7. The display device of claim 6, wherein the controller is specifically configured to:

searching at least one second audio fragment matched with the first audio fragment in a first preset database;

if the at least one second audio fragment is found, determining the association degree between each second audio fragment in the at least one second audio fragment and the multimedia resource;

and determining the audio information corresponding to the second audio fragment with the highest association degree of the multimedia resource as the audio recognition result.

8. The display device of any one of claims 1-5, wherein the controller is further configured to:

searching in a second preset database according to the resource information of the multimedia resource and the target time range; the second preset database comprises a plurality of preset resource information, audio time ranges and corresponding relations among the audio information;

If the second preset database comprises target resource information which is the same as the resource information of the multimedia resource, and the audio time range corresponding to the target resource information is at least partially overlapped with the target time range, determining the audio information corresponding to the target resource information as the audio recognition result;

the controller is specifically configured to:

and if the target resource information does not exist in the second preset database or the audio time range corresponding to the target resource information is not overlapped with the target time range, intercepting the audio data according to the target time range to obtain the audio fragment to be identified.
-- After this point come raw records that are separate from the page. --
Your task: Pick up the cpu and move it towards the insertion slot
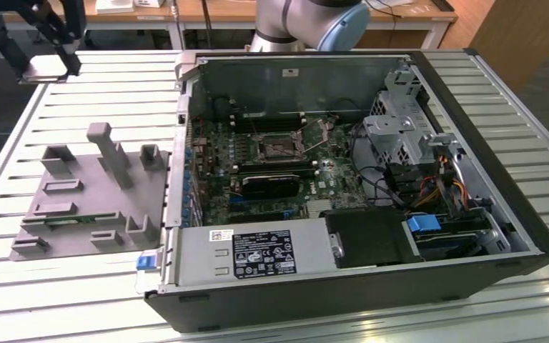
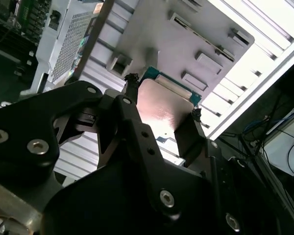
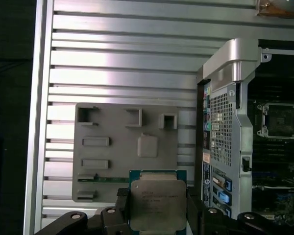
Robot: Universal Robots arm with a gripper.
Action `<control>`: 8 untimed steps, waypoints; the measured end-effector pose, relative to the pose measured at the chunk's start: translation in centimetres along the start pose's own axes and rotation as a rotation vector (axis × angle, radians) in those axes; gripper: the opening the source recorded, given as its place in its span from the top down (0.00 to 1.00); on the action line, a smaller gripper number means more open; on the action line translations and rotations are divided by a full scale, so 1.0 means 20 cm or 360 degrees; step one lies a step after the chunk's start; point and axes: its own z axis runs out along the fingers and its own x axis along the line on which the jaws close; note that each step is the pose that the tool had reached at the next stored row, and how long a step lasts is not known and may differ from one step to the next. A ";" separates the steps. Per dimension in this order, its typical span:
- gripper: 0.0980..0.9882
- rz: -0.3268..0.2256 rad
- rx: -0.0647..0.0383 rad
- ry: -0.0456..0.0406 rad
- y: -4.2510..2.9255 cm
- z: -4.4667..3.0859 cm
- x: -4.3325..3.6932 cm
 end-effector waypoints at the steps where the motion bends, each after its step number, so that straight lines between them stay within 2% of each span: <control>1: 0.50 0.0000 0.0000 0.0001 0.000 0.001 -0.021; 8: 0.50 0.0001 0.0000 0.0005 -0.003 0.005 -0.157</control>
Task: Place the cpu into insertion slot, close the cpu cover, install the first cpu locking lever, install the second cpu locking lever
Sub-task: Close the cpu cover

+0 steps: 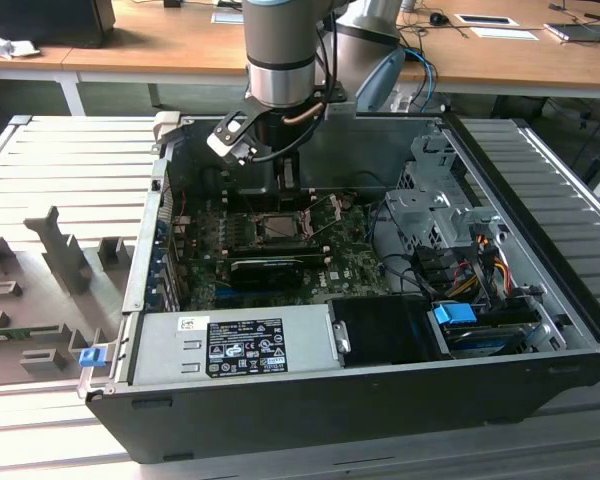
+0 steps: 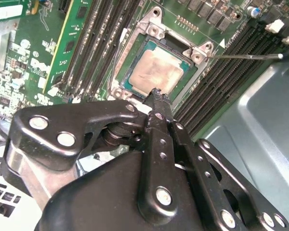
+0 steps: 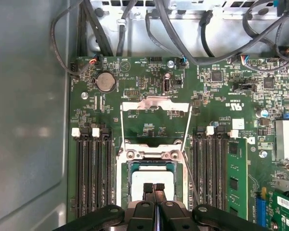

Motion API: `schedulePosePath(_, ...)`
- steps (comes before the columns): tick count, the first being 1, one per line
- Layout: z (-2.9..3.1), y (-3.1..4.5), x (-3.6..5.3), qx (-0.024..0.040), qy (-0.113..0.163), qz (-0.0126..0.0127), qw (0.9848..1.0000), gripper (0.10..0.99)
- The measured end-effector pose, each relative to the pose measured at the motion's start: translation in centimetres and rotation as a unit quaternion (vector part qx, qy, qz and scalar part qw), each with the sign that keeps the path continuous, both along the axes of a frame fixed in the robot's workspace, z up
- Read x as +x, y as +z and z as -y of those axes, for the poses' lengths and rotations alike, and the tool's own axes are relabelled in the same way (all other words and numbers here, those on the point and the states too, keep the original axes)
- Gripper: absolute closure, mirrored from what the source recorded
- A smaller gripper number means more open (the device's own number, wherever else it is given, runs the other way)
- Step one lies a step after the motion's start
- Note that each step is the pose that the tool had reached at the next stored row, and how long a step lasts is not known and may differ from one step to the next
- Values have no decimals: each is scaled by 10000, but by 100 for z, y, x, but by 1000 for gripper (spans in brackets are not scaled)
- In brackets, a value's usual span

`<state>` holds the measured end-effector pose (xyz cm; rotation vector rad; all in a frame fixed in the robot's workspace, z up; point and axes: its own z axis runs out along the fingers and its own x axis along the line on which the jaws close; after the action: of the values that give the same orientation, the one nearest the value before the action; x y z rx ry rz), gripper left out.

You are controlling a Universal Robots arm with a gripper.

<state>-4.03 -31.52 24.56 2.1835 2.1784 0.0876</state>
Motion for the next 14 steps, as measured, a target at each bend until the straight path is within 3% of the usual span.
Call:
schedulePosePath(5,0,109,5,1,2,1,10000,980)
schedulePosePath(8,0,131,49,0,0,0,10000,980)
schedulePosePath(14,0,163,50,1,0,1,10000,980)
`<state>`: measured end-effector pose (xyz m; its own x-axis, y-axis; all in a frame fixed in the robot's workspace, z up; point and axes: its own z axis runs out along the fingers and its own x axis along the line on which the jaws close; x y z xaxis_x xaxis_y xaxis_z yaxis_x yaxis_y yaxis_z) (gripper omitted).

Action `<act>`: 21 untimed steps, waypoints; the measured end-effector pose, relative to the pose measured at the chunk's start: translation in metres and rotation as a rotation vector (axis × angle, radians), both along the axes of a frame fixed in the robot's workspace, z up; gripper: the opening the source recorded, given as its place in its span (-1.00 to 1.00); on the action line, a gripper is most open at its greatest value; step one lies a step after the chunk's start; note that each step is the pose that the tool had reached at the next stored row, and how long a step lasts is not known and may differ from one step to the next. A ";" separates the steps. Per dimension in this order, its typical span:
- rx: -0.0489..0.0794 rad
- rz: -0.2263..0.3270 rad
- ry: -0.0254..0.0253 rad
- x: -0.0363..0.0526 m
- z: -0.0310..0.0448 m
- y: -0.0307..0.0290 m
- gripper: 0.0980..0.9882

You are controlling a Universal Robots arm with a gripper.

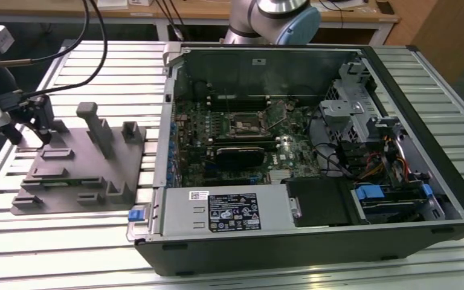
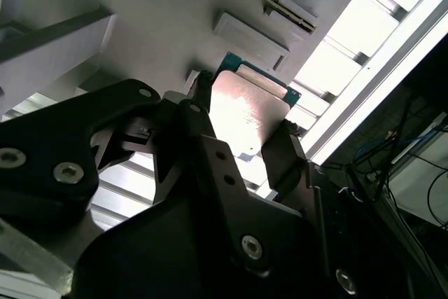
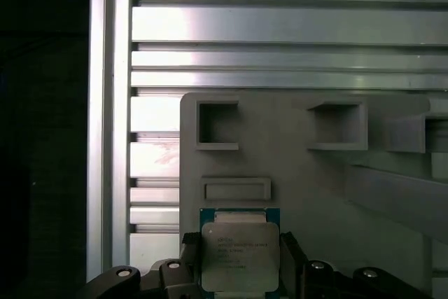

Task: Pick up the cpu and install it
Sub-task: 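Pick up the cpu and move it towards the insertion slot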

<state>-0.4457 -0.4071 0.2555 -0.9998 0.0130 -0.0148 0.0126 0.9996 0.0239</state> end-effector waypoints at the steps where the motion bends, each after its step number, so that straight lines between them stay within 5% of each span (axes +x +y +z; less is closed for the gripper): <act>1: 0.000 0.000 0.0001 0.0000 0.0012 0.0000 0.00; 21: 0.000 0.000 -0.0001 0.0000 0.0177 0.0000 0.00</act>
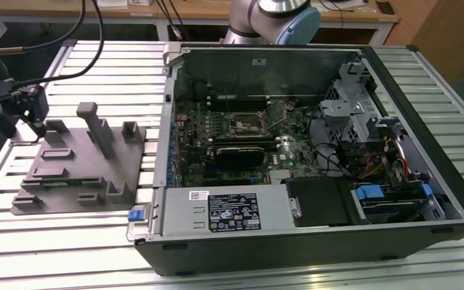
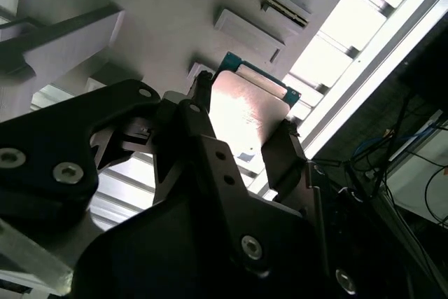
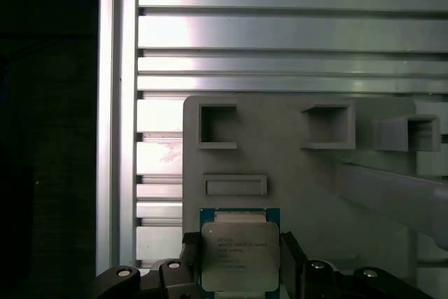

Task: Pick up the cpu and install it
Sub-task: 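Pick up the cpu and move it towards the insertion slot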

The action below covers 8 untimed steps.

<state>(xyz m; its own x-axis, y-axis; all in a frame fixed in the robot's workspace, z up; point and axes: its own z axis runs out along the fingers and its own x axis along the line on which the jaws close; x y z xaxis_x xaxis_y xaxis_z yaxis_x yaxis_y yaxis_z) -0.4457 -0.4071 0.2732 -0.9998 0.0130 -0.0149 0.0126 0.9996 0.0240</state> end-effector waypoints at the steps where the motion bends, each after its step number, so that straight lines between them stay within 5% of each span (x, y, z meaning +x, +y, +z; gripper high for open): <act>1: 0.000 0.000 0.0000 0.0000 0.0002 0.0000 0.00; 8: 0.000 0.000 0.0003 0.0000 0.0032 0.0000 0.00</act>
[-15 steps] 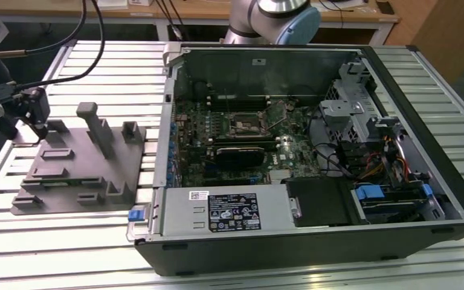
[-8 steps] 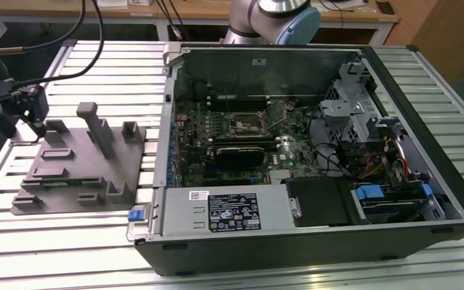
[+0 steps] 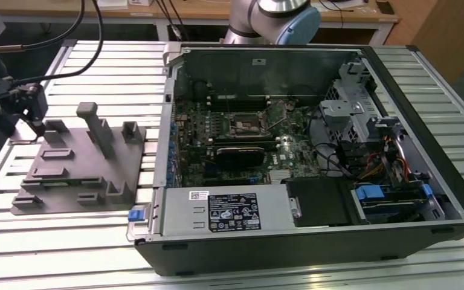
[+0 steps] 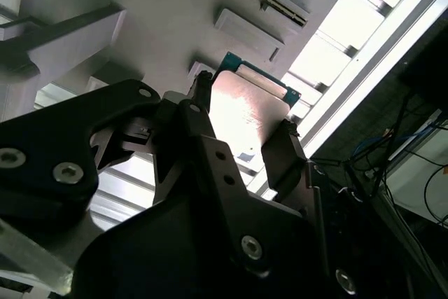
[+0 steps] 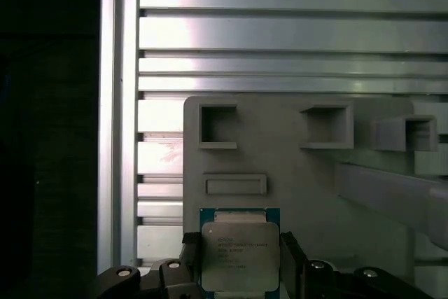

9. The display device of any one of claims 1-5, wherein the controller is further configured to:

responding to a playing instruction input by a user to an audio playing control corresponding to a target audio name on the identification result interface, and playing audio data corresponding to the target audio name; the audio identification result comprises at least one audio name and an audio playing control corresponding to each audio name, and the at least one audio name comprises the target audio name.

10. An audio recognition method based on voice instructions, which is applied to a display device, comprises the following steps:

receiving a voice instruction input by a user; the voice instruction is used for searching audio information corresponding to the multimedia resource;

11. An audio recognition apparatus based on voice instructions, which is configured on a display device, comprising:

a receiving module for: receiving a voice instruction input by a user; the voice instruction is used for searching audio information corresponding to the multimedia resource;

a determining module for: in the process of playing the multimedia resource, responding to the voice instruction, and determining a target time range;

an interception module for: intercepting the audio data corresponding to the multimedia resources according to the target time range to obtain an audio fragment to be identified;

An identification module for: identifying the audio fragment to be identified to obtain an audio identification result;

a control module for: and controlling the display to display a recognition result interface according to the audio recognition result.

12. A computer readable storage medium, characterized in that the computer readable storage medium stores a computer program which, when executed, implements the voice instruction based audio recognition method of claim 10.